Exactly the lines from the beginning of the material to the line with "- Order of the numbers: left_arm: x" are to be repeated, both ends included.

Data to examine |
■ ■ ■ ■ ■ ■ ■
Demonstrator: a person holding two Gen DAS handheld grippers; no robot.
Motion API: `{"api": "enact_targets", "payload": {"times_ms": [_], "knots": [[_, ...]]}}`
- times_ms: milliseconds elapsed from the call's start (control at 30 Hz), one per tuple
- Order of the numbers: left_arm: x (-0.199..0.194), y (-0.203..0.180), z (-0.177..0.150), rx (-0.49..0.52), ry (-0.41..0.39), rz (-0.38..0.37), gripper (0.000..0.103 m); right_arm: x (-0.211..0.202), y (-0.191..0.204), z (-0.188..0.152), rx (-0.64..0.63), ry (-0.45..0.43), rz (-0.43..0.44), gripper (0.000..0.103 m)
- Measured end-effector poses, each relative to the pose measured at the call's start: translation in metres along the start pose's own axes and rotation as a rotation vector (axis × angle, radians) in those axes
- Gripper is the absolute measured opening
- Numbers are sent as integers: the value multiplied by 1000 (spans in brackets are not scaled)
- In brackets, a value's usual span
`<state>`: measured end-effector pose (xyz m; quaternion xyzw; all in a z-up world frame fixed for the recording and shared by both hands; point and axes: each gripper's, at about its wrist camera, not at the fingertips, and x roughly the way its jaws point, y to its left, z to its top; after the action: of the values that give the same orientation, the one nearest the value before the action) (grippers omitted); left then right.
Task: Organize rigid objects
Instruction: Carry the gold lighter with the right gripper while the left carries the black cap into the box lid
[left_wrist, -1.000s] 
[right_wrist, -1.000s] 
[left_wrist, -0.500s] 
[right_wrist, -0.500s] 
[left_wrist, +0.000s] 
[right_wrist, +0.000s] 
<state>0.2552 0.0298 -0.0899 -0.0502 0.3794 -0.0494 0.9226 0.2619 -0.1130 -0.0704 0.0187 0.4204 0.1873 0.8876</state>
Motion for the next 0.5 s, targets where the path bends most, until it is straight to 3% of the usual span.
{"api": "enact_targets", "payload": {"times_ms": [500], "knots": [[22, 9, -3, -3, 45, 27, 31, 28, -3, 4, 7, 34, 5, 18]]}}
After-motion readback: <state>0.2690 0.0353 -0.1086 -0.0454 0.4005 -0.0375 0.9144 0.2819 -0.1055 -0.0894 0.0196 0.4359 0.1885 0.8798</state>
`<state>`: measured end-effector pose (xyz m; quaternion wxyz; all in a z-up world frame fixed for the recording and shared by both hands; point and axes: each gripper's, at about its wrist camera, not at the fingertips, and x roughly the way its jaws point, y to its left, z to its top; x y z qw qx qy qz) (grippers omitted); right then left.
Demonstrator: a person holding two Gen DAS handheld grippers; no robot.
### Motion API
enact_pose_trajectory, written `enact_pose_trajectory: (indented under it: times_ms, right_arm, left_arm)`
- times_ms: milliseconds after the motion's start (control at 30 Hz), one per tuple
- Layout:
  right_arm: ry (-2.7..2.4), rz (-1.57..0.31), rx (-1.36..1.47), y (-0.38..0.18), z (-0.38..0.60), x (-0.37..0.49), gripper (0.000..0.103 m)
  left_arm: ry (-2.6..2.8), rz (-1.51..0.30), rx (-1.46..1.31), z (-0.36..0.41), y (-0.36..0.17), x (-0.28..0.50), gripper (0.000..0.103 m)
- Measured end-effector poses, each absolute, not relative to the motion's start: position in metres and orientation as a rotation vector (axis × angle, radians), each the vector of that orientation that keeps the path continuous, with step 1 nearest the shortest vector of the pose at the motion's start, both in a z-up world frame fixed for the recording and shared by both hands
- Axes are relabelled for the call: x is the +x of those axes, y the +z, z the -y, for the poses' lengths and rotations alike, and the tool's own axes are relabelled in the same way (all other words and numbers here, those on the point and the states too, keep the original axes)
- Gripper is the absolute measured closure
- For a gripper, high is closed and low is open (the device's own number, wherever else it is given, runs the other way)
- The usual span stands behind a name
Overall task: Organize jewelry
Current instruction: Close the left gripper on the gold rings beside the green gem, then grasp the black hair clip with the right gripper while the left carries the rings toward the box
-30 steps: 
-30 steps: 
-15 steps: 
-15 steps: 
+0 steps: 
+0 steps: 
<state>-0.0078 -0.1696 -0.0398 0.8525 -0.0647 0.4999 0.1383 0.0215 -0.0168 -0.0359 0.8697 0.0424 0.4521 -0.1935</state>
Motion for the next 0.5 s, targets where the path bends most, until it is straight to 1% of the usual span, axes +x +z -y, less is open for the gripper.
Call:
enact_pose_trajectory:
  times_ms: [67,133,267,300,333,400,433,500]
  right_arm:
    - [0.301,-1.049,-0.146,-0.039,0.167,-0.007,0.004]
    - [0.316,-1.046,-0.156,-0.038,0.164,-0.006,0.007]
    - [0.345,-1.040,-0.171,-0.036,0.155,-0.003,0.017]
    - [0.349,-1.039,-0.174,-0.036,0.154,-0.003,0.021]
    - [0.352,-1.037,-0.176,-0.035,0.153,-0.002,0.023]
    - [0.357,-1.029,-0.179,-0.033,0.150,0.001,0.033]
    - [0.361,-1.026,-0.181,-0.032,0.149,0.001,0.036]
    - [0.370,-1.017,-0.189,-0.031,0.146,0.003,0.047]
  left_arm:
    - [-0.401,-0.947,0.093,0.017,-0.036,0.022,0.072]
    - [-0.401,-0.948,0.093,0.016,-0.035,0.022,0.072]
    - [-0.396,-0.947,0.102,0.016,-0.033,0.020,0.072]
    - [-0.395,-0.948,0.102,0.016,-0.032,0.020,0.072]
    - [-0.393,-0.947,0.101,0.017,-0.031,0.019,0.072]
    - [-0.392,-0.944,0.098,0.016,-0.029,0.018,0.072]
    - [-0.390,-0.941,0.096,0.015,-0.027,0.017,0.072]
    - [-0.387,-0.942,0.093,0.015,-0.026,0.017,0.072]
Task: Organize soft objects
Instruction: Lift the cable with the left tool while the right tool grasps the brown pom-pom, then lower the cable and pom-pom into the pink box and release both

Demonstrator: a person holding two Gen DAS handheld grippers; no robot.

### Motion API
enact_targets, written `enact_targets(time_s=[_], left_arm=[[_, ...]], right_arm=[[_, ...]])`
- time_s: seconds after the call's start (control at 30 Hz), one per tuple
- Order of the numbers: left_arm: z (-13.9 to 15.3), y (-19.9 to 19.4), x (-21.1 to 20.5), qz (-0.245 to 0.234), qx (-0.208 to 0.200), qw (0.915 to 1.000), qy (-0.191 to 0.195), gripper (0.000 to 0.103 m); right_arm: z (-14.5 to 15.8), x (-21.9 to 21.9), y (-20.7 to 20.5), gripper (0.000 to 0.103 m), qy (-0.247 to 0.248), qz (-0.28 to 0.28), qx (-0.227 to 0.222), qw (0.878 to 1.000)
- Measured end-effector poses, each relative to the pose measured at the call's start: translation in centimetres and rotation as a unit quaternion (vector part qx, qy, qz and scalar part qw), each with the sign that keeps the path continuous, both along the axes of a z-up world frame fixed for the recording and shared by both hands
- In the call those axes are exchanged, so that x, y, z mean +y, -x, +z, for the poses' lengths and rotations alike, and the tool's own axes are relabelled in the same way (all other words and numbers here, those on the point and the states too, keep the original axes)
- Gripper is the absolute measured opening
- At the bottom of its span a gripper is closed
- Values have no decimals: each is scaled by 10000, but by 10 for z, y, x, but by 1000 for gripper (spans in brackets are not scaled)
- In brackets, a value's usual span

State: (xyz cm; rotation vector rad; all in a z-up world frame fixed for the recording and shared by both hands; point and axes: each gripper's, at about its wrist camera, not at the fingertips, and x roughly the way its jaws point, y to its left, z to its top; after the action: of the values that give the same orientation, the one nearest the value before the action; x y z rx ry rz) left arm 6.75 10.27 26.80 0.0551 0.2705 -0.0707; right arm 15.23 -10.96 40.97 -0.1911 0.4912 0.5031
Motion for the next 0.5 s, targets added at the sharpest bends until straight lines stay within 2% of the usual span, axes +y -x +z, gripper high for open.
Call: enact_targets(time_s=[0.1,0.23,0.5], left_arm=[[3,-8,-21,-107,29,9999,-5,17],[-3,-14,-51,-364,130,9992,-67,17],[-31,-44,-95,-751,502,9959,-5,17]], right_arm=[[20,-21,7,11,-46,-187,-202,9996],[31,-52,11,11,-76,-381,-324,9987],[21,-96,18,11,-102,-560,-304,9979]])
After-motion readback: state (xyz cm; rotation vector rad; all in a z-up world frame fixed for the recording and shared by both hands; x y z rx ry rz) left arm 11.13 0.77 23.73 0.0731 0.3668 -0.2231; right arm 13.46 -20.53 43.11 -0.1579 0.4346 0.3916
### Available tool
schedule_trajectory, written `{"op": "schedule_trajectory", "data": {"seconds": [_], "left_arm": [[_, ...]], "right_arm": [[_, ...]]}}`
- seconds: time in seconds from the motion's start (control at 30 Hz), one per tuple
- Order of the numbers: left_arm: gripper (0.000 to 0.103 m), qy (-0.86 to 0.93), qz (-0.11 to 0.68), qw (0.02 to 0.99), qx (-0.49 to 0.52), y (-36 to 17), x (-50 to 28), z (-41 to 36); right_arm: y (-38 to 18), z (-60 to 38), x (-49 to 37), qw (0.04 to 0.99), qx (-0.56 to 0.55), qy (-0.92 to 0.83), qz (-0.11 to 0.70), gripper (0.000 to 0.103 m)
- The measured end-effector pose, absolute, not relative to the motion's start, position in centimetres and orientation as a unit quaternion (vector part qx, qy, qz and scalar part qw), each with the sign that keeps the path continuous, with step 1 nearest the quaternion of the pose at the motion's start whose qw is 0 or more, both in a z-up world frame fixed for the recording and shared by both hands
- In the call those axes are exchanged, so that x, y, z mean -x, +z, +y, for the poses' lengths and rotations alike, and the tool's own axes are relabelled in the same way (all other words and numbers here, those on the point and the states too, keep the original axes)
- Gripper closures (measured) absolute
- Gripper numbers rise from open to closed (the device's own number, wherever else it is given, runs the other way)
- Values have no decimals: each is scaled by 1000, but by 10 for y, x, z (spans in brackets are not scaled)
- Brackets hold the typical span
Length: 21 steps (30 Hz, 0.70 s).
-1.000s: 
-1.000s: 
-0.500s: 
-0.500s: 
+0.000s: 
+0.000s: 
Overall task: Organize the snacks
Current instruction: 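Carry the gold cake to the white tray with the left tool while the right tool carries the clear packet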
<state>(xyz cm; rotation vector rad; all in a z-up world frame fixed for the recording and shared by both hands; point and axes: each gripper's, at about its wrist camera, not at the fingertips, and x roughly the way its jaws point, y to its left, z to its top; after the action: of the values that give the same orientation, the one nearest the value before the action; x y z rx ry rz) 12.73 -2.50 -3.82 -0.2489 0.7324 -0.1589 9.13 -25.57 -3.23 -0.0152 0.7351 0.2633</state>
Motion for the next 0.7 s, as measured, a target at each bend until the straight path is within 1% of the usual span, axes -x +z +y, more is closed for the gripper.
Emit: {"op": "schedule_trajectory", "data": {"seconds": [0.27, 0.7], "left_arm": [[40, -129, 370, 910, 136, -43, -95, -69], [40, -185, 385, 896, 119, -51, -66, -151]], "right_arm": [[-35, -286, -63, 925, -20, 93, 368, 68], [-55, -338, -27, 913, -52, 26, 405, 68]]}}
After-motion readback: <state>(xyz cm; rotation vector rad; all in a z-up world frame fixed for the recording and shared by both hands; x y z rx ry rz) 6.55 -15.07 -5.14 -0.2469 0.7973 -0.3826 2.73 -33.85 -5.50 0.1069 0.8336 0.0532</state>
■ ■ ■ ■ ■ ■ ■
Answer box |
Demonstrator: a person holding two Gen DAS handheld grippers; no robot.
Motion API: `{"api": "enact_targets", "payload": {"times_ms": [_], "knots": [[_, ...]]}}`
- times_ms: milliseconds elapsed from the call's start (control at 30 Hz), one per tuple
- Order of the numbers: left_arm: x (-0.199..0.194), y (-0.203..0.180), z (-0.177..0.150), rx (-0.49..0.52), ry (-0.41..0.39), rz (-0.38..0.37), gripper (0.000..0.103 m); right_arm: x (-0.211..0.202), y (-0.191..0.204), z (-0.188..0.152), rx (-0.64..0.63), ry (-0.45..0.43), rz (-0.43..0.44), gripper (0.000..0.103 m)

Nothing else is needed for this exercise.